-- Aim of the task --
How many lines of the data include the string "frames"? State that number alone.

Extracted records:
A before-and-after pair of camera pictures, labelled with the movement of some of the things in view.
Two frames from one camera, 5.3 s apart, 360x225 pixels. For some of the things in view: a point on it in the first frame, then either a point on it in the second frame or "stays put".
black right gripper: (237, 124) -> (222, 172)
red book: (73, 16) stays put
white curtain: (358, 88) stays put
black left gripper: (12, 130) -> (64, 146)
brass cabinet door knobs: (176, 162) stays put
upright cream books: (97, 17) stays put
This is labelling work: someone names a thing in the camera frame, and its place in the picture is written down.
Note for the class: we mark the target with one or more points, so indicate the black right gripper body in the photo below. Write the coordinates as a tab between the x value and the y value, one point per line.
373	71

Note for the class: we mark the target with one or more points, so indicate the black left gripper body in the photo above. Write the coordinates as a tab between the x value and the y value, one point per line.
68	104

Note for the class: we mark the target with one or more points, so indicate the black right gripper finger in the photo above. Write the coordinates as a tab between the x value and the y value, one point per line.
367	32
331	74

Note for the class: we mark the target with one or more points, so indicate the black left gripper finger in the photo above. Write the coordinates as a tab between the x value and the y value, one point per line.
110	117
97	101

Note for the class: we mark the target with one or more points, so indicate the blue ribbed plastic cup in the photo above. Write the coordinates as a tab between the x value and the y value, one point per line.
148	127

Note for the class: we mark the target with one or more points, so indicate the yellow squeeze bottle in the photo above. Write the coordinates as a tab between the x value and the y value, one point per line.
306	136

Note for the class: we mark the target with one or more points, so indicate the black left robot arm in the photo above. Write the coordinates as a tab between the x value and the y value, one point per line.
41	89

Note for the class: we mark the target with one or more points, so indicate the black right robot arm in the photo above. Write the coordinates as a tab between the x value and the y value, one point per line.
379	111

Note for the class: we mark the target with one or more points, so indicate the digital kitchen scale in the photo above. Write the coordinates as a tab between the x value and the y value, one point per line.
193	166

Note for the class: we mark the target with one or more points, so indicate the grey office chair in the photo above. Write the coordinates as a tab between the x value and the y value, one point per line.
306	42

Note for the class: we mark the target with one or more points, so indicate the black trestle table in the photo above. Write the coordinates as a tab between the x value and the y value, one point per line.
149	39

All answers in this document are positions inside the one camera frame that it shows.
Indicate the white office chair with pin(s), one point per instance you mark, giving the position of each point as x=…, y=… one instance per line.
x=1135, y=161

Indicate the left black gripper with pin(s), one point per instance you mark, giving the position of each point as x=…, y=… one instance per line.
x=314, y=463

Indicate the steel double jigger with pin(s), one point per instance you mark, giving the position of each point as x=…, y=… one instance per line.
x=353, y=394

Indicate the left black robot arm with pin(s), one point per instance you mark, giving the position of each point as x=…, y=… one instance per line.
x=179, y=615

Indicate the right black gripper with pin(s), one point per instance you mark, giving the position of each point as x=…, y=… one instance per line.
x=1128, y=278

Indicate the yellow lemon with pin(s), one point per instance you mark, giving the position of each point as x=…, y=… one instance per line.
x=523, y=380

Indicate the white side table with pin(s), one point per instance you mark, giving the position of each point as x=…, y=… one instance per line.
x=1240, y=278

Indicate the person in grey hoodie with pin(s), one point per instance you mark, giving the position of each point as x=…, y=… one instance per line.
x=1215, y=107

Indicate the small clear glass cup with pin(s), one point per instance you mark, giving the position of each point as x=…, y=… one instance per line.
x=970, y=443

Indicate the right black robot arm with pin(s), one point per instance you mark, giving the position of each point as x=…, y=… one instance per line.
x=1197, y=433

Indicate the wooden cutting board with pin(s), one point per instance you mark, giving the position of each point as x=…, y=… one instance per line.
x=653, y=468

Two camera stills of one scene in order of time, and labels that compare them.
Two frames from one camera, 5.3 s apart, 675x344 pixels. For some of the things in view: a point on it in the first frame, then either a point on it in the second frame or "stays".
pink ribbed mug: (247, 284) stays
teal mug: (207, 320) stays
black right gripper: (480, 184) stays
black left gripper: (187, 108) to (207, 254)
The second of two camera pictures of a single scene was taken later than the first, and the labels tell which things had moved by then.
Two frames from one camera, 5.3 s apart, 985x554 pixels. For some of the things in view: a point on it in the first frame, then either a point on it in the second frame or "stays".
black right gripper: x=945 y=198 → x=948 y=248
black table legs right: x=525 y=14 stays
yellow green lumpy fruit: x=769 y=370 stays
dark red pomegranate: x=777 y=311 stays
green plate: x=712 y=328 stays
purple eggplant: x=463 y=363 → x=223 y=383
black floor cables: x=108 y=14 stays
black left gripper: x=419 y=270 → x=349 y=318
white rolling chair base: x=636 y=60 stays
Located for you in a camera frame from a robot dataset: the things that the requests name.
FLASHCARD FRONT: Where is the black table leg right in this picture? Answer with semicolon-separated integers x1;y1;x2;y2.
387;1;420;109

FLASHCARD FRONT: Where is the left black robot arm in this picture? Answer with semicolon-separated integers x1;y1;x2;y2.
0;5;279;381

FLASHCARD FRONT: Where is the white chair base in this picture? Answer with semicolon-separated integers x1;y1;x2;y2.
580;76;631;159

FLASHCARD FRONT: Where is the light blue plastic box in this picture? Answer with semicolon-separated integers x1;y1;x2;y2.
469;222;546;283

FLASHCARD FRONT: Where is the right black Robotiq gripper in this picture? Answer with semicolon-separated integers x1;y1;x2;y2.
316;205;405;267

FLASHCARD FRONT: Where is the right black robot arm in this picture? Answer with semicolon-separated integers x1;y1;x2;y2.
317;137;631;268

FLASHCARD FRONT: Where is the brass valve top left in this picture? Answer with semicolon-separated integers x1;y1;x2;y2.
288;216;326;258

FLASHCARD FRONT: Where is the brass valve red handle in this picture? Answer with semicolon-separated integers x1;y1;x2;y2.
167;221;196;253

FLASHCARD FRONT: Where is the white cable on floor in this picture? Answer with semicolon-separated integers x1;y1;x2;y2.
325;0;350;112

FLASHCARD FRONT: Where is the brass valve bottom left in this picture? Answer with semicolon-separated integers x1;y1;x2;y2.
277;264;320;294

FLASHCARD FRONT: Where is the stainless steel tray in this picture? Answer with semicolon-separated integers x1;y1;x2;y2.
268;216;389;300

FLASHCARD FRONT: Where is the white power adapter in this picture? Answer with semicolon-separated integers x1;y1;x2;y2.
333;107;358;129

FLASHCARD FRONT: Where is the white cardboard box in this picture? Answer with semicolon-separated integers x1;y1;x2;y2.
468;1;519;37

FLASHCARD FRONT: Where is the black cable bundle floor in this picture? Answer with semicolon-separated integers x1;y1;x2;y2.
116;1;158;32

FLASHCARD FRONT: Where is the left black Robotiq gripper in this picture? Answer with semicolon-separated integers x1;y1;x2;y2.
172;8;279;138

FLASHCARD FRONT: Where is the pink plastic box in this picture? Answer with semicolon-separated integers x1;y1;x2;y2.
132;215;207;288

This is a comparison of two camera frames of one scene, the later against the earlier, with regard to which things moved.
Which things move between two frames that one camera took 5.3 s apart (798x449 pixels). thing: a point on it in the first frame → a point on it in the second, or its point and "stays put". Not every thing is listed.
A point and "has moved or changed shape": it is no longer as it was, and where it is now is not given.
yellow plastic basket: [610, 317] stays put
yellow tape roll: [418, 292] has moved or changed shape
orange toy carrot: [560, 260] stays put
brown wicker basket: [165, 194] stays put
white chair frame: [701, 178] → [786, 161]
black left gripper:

-- Response box --
5